» **Task item**
Keeping every word the same, return the listing from its first line until the line holding "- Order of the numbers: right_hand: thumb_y" has been returned as well.

+---+

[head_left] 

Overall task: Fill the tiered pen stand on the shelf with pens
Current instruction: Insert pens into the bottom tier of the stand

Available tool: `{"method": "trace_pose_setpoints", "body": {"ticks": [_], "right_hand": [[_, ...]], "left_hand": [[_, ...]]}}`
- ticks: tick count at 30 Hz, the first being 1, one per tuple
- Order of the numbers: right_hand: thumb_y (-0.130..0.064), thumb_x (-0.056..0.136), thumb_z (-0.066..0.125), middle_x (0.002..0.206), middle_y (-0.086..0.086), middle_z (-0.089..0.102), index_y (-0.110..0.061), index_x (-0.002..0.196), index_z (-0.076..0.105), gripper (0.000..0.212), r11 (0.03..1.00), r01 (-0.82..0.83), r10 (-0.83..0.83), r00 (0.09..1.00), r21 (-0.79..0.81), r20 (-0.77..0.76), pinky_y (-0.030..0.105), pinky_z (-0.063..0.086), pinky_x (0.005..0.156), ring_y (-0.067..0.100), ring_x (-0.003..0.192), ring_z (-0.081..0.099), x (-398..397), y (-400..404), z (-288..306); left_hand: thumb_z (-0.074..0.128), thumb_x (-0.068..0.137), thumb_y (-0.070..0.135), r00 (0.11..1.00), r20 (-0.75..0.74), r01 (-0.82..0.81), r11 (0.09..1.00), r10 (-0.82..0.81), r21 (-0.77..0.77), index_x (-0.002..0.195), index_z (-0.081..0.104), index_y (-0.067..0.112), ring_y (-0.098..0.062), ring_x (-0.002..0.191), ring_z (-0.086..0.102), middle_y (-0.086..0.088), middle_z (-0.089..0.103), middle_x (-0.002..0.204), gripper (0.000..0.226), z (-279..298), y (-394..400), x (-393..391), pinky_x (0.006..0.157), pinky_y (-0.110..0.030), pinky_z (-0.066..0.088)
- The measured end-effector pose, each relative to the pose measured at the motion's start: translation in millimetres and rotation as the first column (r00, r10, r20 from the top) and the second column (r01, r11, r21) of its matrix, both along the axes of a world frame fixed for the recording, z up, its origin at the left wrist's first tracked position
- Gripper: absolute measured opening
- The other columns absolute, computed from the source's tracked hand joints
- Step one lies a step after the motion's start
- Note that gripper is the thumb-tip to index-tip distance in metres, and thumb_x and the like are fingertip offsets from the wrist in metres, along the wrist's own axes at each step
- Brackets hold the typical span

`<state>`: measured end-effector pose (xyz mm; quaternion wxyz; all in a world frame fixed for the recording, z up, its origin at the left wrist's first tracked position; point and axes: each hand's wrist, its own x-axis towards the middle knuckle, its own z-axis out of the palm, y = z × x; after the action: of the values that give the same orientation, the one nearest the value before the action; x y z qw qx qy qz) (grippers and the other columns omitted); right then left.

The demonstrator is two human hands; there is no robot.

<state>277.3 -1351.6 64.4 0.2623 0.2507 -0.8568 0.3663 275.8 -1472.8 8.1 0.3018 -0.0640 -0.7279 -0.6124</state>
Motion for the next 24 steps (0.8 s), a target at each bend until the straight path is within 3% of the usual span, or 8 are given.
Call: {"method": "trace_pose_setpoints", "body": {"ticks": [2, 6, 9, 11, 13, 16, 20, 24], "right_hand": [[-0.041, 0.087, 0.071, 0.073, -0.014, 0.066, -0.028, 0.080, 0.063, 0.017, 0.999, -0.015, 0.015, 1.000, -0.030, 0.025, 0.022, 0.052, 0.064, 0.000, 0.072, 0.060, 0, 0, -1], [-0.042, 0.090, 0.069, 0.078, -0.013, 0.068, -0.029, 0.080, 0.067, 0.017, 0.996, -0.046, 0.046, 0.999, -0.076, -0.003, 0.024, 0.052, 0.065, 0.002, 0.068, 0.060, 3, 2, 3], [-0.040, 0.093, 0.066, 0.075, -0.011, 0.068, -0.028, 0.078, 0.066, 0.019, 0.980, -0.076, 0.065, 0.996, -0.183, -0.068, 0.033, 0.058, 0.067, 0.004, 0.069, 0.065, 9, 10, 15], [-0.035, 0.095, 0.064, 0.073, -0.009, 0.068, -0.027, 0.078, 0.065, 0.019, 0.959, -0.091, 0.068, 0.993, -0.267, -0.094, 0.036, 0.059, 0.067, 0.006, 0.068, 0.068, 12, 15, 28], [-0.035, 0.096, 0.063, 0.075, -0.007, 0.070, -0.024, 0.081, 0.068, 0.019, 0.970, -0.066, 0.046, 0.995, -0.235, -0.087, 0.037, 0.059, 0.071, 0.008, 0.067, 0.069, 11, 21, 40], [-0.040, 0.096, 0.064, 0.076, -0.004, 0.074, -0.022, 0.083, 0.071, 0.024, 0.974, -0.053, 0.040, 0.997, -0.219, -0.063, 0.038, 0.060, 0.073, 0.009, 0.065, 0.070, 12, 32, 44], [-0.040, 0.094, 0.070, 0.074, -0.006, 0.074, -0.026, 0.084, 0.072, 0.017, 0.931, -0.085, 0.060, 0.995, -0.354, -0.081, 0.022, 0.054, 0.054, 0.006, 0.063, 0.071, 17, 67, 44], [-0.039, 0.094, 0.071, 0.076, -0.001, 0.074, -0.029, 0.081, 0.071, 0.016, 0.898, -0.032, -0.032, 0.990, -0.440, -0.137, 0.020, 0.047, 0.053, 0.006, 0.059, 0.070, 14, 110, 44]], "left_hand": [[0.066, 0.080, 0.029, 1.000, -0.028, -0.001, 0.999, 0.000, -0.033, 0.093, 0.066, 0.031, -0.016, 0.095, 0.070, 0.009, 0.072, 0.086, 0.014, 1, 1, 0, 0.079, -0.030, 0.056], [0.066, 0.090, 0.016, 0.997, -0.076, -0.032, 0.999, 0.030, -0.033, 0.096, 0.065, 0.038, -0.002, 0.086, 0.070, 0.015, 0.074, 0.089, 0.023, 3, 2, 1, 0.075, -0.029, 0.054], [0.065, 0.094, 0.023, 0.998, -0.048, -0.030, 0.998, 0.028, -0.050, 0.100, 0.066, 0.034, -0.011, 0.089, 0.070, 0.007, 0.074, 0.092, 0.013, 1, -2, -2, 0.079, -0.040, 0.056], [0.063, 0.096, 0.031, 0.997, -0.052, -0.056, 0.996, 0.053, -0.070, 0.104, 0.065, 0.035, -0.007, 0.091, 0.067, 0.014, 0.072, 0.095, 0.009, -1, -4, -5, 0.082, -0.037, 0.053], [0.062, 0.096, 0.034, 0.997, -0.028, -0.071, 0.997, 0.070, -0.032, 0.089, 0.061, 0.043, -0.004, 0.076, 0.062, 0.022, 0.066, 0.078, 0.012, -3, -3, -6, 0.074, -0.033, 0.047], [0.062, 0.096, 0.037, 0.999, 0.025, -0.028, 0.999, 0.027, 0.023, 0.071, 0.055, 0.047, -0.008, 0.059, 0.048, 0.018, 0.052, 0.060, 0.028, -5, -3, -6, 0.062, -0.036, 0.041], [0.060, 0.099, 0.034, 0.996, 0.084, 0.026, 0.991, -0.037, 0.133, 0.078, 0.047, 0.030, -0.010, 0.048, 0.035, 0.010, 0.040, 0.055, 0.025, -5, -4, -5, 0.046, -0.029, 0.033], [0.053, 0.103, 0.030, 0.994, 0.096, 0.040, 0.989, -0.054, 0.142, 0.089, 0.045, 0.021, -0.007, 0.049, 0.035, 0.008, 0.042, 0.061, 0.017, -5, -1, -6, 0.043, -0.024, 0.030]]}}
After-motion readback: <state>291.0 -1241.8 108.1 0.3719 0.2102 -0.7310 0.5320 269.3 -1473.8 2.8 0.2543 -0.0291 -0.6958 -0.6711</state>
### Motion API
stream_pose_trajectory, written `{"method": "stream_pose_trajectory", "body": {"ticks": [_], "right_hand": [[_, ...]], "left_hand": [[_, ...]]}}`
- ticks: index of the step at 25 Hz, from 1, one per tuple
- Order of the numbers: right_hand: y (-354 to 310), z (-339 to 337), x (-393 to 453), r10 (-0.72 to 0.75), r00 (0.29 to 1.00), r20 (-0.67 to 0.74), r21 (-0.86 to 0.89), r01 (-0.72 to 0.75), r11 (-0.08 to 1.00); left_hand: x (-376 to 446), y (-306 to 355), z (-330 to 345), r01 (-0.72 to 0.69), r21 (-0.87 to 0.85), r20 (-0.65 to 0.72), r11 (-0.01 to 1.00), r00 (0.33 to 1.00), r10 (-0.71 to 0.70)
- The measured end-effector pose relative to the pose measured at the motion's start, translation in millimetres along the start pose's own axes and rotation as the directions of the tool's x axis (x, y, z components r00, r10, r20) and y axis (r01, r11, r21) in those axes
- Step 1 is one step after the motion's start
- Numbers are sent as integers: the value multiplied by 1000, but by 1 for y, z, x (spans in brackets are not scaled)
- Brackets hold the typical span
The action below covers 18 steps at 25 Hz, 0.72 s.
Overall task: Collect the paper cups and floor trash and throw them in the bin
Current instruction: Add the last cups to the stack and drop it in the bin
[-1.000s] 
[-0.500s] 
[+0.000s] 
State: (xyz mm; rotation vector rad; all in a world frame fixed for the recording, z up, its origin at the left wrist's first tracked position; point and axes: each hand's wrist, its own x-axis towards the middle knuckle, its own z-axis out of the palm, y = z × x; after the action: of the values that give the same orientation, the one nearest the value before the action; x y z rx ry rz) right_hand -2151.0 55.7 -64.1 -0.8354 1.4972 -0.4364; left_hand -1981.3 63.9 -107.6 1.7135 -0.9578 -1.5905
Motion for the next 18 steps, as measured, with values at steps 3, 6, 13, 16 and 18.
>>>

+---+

» **Response below**
[head_left] 

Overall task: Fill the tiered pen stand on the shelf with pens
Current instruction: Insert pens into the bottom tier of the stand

Available tool: `{"method": "trace_pose_setpoints", "body": {"ticks": [_], "right_hand": [[_, ...]], "left_hand": [[_, ...]]}}`
- ticks: tick count at 30 Hz, the first being 1, one per tuple
- Order of the numbers: right_hand: thumb_y (-0.130..0.064), thumb_x (-0.056..0.136), thumb_z (-0.066..0.125), middle_x (0.002..0.206), middle_y (-0.086..0.086), middle_z (-0.089..0.102), index_y (-0.110..0.061), index_x (-0.002..0.196), index_z (-0.076..0.105), gripper (0.000..0.212), r11 (0.03..1.00), r01 (-0.82..0.83), r10 (-0.83..0.83), r00 (0.09..1.00), r21 (-0.79..0.81), r20 (-0.77..0.76), pinky_y (-0.030..0.105), pinky_z (-0.063..0.086), pinky_x (0.005..0.156), ring_y (-0.067..0.100), ring_x (-0.003..0.192), ring_z (-0.081..0.099), x (-398..397), y (-400..404), z (-288..306); left_hand: thumb_z (-0.074..0.128), thumb_x (-0.068..0.137), thumb_y (-0.070..0.135), r00 (0.11..1.00), r20 (-0.75..0.74), r01 (-0.82..0.81), r11 (0.09..1.00), r10 (-0.82..0.81), r21 (-0.77..0.77), index_x (-0.002..0.195), index_z (-0.081..0.104), index_y (-0.067..0.112), ring_y (-0.098..0.062), ring_x (-0.002..0.191), ring_z (-0.086..0.102), middle_y (-0.086..0.088), middle_z (-0.089..0.103), middle_x (-0.002..0.204), gripper (0.000..0.226), z (-279..298), y (-394..400), x (-393..391), pinky_x (0.006..0.157), pinky_y (-0.110..0.030), pinky_z (-0.066..0.088)

This output is finished.